Lester Brown looked out of the seventh-floor window of his downtown office to the street where the last of the leaves are gold and brown and to the roof across the way shining with the new solar energy apparatus, and asked me matter-of-factly, ''Did you know that at the present rate of soil erosion our civilization can't continue?'' I told him no, I didn't know that, but that I thought it was interesting. So he marked with red a passage in his new book, ''Building a Sustainable Society,'' just issued by Worldwatch Institute, a private foundation he heads. It said:

''A world that now has over four billion human inhabitants desperately needs a land ethic, a new reverence for land, and a better understanding of the need to use carefully a resource that is too often taken for granted. Civilization cannot survive a continuing erosion of the cropland base or the endless conversion of prime farmland to nonfarm uses.''

Lester Brown has been studying that for a long time now, even before the 10 years he put in at the Department of Agriculture, when he was in India in 1956 - an eager 22-year-old on a Farm Youth Exchange Program. Now he is president of his own foundation which pours out books and pamphlets and warns that the rate of ecological change is accelerating.

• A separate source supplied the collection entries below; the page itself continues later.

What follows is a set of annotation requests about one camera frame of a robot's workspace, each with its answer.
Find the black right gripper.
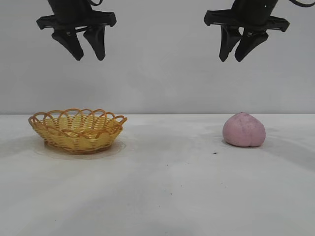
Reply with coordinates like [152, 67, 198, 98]
[203, 0, 291, 63]

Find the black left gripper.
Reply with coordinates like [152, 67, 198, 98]
[36, 0, 118, 61]

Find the pink peach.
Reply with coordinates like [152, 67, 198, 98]
[222, 111, 266, 148]

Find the yellow woven wicker basket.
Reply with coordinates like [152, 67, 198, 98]
[28, 108, 128, 155]

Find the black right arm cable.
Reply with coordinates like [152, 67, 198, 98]
[289, 0, 315, 7]

''For example,'' he says, ''if you had been a demographer in 1970 and told them that at the end of the decade the country would be getting more energy from firewood than from nuclear power what would they have said? They would have dismissed you at once.''

''But why would I say a silly thing like that?'' I protested.

''Why, it's true,'' he said. He was off red-penciling my book again. ''Here, '' he said, ''read this.'' I did (gagging over the ''gigawatts'').

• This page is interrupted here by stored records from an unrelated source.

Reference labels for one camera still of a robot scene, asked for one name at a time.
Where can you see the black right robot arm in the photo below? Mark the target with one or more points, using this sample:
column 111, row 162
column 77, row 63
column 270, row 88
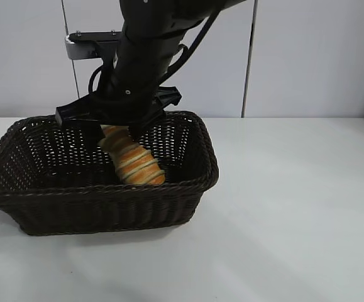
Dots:
column 169, row 22

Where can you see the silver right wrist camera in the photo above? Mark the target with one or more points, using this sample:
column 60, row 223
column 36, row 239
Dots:
column 81, row 52

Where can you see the long striped bread roll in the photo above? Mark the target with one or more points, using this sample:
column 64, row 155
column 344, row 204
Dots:
column 137, row 163

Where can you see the dark brown wicker basket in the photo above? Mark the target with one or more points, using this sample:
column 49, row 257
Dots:
column 106, row 207

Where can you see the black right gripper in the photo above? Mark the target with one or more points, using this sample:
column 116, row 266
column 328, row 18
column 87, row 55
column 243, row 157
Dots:
column 131, row 91

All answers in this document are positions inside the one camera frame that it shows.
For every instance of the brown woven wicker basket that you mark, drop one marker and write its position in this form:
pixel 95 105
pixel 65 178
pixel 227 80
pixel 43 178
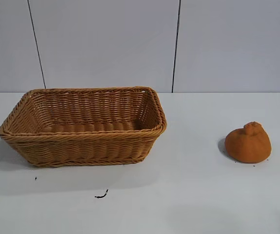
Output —
pixel 81 148

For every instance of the small black curved scrap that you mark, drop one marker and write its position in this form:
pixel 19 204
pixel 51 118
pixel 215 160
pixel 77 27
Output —
pixel 103 195

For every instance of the orange knobbed citrus fruit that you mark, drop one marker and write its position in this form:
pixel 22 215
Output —
pixel 248 146

''Taking into account developments (in nuclear power) in late 1980 and early 1981, year 2000 consumption may not exceed 115 giga-watts (a gigawatt equals 1, 000 megawatts; a megawatt equals 1,000 kilowatts; a kilowatt equals, oh, you know that) scarcely a tenth of that projected by the Atomic Energy Commission in 1972.

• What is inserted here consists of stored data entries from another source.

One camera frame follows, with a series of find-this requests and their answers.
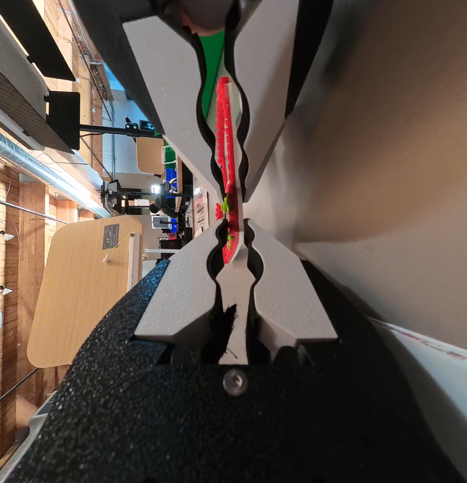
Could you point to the green board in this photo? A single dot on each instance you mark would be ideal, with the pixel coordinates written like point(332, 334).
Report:
point(212, 56)

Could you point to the lime green lego piece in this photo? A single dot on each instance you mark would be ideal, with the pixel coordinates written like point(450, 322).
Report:
point(226, 205)

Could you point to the small light wooden tabletop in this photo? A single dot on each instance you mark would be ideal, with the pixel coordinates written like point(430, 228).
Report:
point(150, 156)

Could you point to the light wooden tabletop with label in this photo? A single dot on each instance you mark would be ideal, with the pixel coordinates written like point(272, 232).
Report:
point(78, 294)

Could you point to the red curved lego piece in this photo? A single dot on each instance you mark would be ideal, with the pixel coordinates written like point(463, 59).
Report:
point(225, 132)

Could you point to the white poster with red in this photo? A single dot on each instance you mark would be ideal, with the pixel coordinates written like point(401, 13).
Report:
point(201, 211)

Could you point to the blue storage bin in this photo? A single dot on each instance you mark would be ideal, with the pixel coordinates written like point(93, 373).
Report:
point(171, 177)

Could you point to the grey acoustic ceiling panel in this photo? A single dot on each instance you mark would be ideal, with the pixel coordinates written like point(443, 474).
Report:
point(18, 94)

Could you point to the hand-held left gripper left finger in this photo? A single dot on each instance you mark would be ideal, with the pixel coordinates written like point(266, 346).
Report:
point(176, 298)

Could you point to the black monitor on arm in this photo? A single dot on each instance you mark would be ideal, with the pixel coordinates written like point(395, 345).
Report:
point(63, 119)

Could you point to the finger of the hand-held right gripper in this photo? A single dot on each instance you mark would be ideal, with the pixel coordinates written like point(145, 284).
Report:
point(267, 75)
point(165, 83)

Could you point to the green storage bin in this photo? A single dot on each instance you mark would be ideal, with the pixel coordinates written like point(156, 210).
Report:
point(170, 154)

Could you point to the black ceiling panel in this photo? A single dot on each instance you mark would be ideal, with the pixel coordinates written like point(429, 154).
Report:
point(40, 41)

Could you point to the silver ventilation duct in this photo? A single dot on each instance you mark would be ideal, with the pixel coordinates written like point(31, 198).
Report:
point(37, 166)

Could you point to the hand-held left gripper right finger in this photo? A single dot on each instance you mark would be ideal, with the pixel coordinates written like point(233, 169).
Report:
point(290, 302)

''Ironically, by 1980, firewood had eclipsed nuclear power in the US energy budget - and despite the $36 billion government subsidy given the latter.''

Lester Brown, normally a quiet, academic type, held me with the beady eye of a traffic officer daring you to jump a yellow light. This was important; this was vital; this was food or famine for millions. But I knew the scenario already , or at least I knew it intellectually. It is hard to accept it emotionally. (A few students reject the postulates.) North America certainly has become the world's breadbasket in just the last few years. We all know how things are changing: oil shortage, for example - gasoline that used to cost 25 cents a gallon is now $1.50, and double that abroad. And population is going up all the time with rich and poor nations meeting last week in Cancun, Mexico, to think about it. The Lester Brown book is about that sort of thing, set down in chilling detail.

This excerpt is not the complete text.